Another alternative is 1and1.com which has a half-price anniversary sale going on now for both domain names and hosting. I have used their hosting and it is somewhat less hard-sell than Godaddy. I have not used their tech support.
I also have used ACSite.net which is about the cheapest hosting out there: $10 a year for a 100MB site with lots of good, easy to install free software. But there is no phone support, and while they promise to deal with support tickets in six hours, the ticket software is down right now, and right now is when I need support.
It’s worth it to pay a little more (not $20 a month!!!) for phone support when there are problems.
Carrie Neuman says
Domain name, check.
Site design, not even sure how.
Content, not ready yet.
Oh Randy, I hope you’re right about this.
Karla Akins says
I have a domain name and a website (which I’m rebuilding right now) hosted by google. It’s free. All I had to pay for was my domain name and it’s $10.00 a year. Now, I have a question. Google and Blogger are partners. If you have a google account and you want to post on your blog, if you’re signed in for g-mail, you click on blogger in the menu and begin to blog.
My question is, what if you have a website and provide a link to your blog but your blog isn’t actually “on” the site? Would that be OK for us starving artists just starting out? Blogger is so easy to use. I also have blogs other places, and blogger seems to be the most user-friendly. (Homeschoolblogger.com is, too. But that limits your audience pretty much to homeschoolers.)

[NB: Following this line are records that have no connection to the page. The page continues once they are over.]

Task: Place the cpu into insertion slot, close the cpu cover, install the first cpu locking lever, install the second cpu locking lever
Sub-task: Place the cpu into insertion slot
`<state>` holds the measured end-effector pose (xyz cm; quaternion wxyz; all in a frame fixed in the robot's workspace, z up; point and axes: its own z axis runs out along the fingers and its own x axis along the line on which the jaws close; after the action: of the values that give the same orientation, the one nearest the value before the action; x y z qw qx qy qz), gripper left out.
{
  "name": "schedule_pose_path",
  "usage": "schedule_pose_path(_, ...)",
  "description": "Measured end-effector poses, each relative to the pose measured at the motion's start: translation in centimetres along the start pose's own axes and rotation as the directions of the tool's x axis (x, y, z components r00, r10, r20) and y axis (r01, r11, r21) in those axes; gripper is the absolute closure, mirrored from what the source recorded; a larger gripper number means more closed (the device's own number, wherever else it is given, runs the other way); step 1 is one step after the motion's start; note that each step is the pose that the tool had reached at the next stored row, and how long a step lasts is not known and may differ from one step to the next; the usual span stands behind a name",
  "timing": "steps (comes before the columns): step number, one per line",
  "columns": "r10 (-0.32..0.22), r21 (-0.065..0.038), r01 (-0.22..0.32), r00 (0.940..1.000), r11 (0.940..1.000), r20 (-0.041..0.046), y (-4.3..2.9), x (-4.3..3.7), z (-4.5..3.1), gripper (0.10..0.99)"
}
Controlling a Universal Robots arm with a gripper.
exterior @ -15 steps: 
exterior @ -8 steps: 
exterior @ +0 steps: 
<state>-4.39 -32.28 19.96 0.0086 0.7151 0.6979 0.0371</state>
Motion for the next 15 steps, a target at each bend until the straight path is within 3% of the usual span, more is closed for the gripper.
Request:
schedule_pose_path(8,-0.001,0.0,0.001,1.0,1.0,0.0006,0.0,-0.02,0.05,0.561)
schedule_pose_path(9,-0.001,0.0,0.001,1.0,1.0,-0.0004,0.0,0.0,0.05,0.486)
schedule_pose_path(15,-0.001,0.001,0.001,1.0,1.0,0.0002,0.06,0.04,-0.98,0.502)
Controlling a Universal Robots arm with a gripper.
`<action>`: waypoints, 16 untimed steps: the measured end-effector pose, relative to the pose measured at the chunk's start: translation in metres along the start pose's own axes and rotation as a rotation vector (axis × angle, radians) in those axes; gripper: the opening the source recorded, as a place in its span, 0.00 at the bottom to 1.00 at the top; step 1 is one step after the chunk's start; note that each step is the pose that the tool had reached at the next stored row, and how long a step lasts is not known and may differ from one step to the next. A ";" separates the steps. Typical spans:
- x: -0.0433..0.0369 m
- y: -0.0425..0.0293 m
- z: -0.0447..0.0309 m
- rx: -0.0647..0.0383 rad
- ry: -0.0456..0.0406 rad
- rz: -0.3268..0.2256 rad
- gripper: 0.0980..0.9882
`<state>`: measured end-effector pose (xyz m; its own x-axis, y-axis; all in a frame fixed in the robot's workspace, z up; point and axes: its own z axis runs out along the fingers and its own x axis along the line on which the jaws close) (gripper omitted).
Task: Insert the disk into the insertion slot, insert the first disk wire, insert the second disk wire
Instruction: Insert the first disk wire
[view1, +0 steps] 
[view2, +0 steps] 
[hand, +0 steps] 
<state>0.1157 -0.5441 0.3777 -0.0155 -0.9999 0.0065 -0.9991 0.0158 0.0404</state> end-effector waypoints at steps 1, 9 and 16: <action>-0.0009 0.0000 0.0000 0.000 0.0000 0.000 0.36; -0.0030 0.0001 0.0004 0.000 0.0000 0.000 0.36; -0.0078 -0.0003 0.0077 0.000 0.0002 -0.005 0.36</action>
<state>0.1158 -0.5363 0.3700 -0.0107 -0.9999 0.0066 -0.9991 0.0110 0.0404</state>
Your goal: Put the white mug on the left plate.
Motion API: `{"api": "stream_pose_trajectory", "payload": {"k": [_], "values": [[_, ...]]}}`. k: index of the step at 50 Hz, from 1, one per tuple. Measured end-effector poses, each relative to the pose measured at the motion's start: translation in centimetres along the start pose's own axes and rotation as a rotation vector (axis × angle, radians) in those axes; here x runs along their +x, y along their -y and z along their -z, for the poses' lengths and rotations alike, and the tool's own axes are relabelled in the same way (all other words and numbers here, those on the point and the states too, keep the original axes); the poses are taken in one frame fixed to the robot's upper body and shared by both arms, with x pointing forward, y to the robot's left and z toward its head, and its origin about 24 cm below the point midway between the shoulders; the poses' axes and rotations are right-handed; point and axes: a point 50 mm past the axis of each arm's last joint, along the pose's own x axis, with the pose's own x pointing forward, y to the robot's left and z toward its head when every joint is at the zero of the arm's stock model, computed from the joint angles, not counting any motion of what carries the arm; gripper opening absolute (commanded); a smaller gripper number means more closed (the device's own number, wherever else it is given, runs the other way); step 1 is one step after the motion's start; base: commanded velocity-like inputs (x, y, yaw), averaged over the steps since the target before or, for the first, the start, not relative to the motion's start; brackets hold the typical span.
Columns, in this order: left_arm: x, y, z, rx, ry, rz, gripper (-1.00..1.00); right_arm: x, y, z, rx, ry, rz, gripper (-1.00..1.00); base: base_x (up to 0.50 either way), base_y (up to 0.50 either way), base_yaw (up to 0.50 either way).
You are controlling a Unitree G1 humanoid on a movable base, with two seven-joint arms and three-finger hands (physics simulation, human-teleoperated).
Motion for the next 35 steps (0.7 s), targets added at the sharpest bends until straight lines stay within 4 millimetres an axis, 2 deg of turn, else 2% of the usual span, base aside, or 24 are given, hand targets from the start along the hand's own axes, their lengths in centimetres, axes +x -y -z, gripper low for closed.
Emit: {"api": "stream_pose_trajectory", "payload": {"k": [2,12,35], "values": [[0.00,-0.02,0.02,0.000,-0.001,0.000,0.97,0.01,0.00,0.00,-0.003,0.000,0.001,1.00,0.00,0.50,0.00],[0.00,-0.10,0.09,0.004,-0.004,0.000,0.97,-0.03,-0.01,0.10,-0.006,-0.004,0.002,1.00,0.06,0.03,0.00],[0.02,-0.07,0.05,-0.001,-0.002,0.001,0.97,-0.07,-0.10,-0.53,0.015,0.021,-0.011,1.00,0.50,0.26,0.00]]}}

And what should go on our website? I think you’ve written about this in the past. I know that I should have a place for people to sign up for a monthly newsletter (or weekly, however you want to do it). I know it should include a short bio, market your books, and have the blog. Anything else?
Kristi Holl says
I will be eager to hear about the blogging software. I want to move my blog to my website, but I don’t want to lose lots of it in the process–or lose lots of the features. Thank you so much for discussing this!
Pamela Cosel says
To reply to Karla: I have a web site and then a separate blog as you seem to have, with Blogspot.com. The person who does my web site for me has put a link on my web site home page, and yes, when a reader clicks on “Read Pam’s Blog” they go directly to my blog hosted on Blogspot. So yes, it’s possible, as you ask, to do it that way. Good luck to you.
Pam Halter says
I never thought I would want to have my own blog. But I’m rethinking.
I have a website with Safe Pages and I’ve been satisfied with it. It was easy to build, since I did it myself with a little help from my DH, and I’ve been able to maintain it. The one time we called for help, we got it. It’s $14.95 a month and worth it.
I’m thinking ahead to WHEN (see, I’m hopeful) my middle grade fantasy gets published, and I think a blog on the site for that would be a good thing.
Thanks for ‘splaining all this techno stuff to us wannabe geeks. 😉
I have a website and a separate blog through WordPress. How difficult is it to host my blog with my website w/ a consistant design like your site?
I just launched my second writing blog and learned from my mistakes with the first one. As you say, buying a domain is important. I did this straight away with my new blog and avoided the hassel of transferring subscribers to a new domain, a pain indeed. I went with GoDaddy, too.
Paul D says
DreamHost, if paid 10 years in advance, is $5.95 a month. You can use WordPress blogging software on your site that’s hosted with them. See http://wordpress.org/hosting/ for lots of places that use WordPress software.
I had 1and1.com a couple years ago when I was moving away from GoDaddy, and their web email was absolutely awful. It was the slowest I’d ever seen and their email tech support response was slow too. I quickly moved to another host.